## Optimization? Learning? Control?

# AI for portfolio management: from Markowitz to Reinforcement Learning

## The evolution of quantitative asset management techniques with empirical evaluation and Python source code

Artificial intelligence, machine learning, big data, and other buzzwords are disrupting decision making in almost any area of finance. On the **back office**, machine learning is widely applied to spot anomalies in execution logs, for risk management and fraudulent transaction detection. At the **front office**, AI is used for customer segmentation and support and pricing the derivatives.

But of course, the most interesting applications of AI in finance are in **the buy-side **and are related to searching the predictive signal in the noise and catching that alpha. They include but are not restricted to time series forecasting, the regime-switching detection, market segmentation, and, of course, **asset portfolio management**.
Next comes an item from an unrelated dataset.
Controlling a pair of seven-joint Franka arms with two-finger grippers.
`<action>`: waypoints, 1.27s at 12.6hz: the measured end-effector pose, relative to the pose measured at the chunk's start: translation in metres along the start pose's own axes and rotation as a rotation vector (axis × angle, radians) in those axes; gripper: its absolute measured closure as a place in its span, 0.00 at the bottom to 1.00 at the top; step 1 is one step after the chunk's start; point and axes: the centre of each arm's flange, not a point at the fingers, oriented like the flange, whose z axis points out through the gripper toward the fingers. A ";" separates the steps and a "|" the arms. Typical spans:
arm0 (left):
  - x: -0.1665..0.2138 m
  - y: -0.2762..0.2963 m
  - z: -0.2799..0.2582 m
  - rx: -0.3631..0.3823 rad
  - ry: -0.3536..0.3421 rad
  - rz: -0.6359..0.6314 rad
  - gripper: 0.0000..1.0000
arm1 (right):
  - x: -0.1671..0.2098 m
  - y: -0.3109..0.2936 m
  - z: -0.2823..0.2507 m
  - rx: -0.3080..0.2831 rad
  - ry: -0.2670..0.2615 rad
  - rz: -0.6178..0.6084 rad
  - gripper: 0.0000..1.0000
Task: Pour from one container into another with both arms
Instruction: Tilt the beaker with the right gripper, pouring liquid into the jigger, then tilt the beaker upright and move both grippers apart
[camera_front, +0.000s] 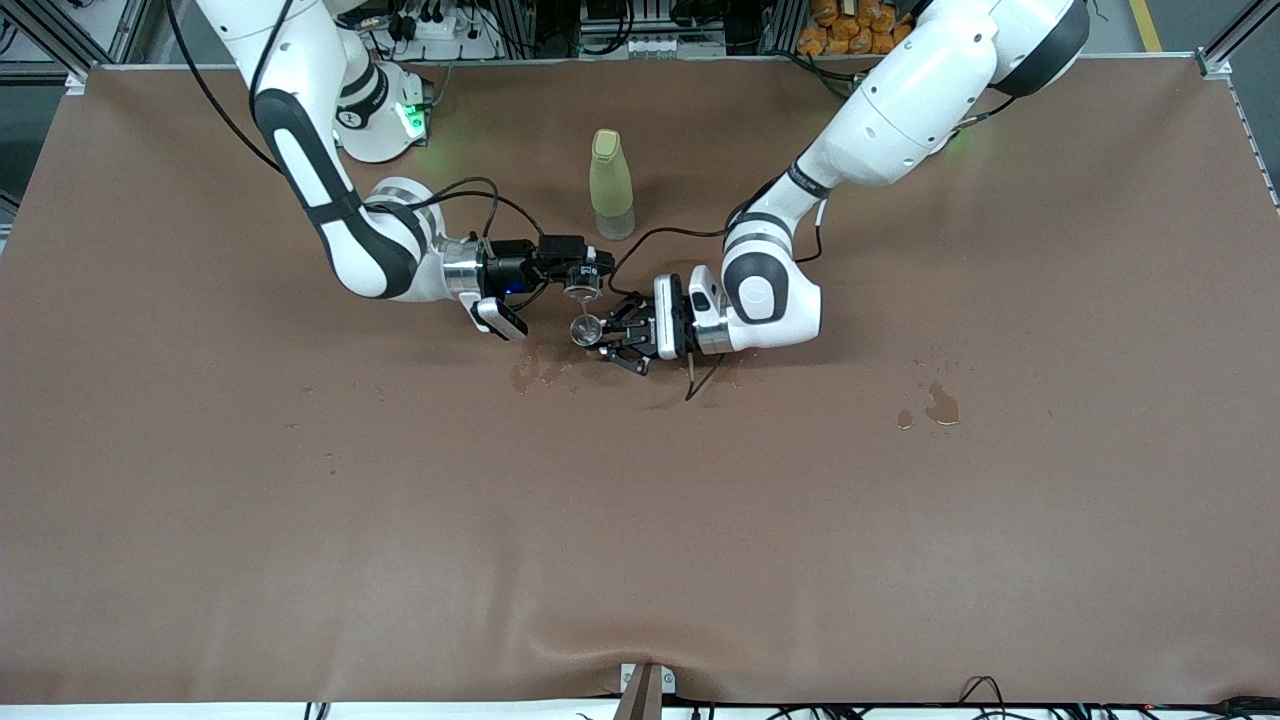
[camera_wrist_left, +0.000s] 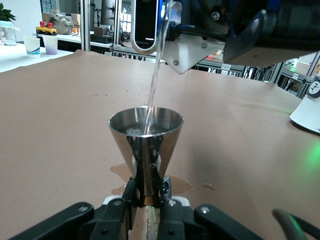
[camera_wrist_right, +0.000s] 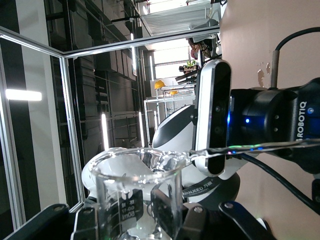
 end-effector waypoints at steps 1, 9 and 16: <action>0.000 0.001 0.000 -0.001 -0.001 0.000 0.78 | 0.000 0.000 0.000 0.000 0.001 0.006 0.82; -0.001 0.002 -0.001 -0.002 -0.003 -0.003 0.78 | 0.000 0.005 -0.002 -0.004 0.005 0.018 0.82; 0.000 0.000 -0.006 0.004 -0.005 -0.003 0.78 | 0.003 0.003 -0.001 -0.008 -0.001 -0.426 0.82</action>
This article is fully devoted to the latter problem — we will review classical mathematical methods for optimizing portfolio, unsupervised, supervised machine learning approaches, reinforcement learning agents and some more exotic options. The material of this topic is tightly correlated with the inner expertise of Neurons Lab where I am co-founder and CTO and the course I was teaching at UCU data science summer school. As always, you can find all source code on GitHub and the results of the experiments further in this article.

# Classical optimization

The task title is already telling us that we’re working on the optimization problem: maximizing or minimizing some function with respect to its parameters. In our case, we would like to maximize returns while minimizing the risk with respect to the amount of money we allocate on each asset in our portfolio. In the layman terms:

We have $1M and we need to split it among different assets (or leave in cash) in such a way, that at the end of some time period this $1M grows as much as it can with minimal risk of losing the money.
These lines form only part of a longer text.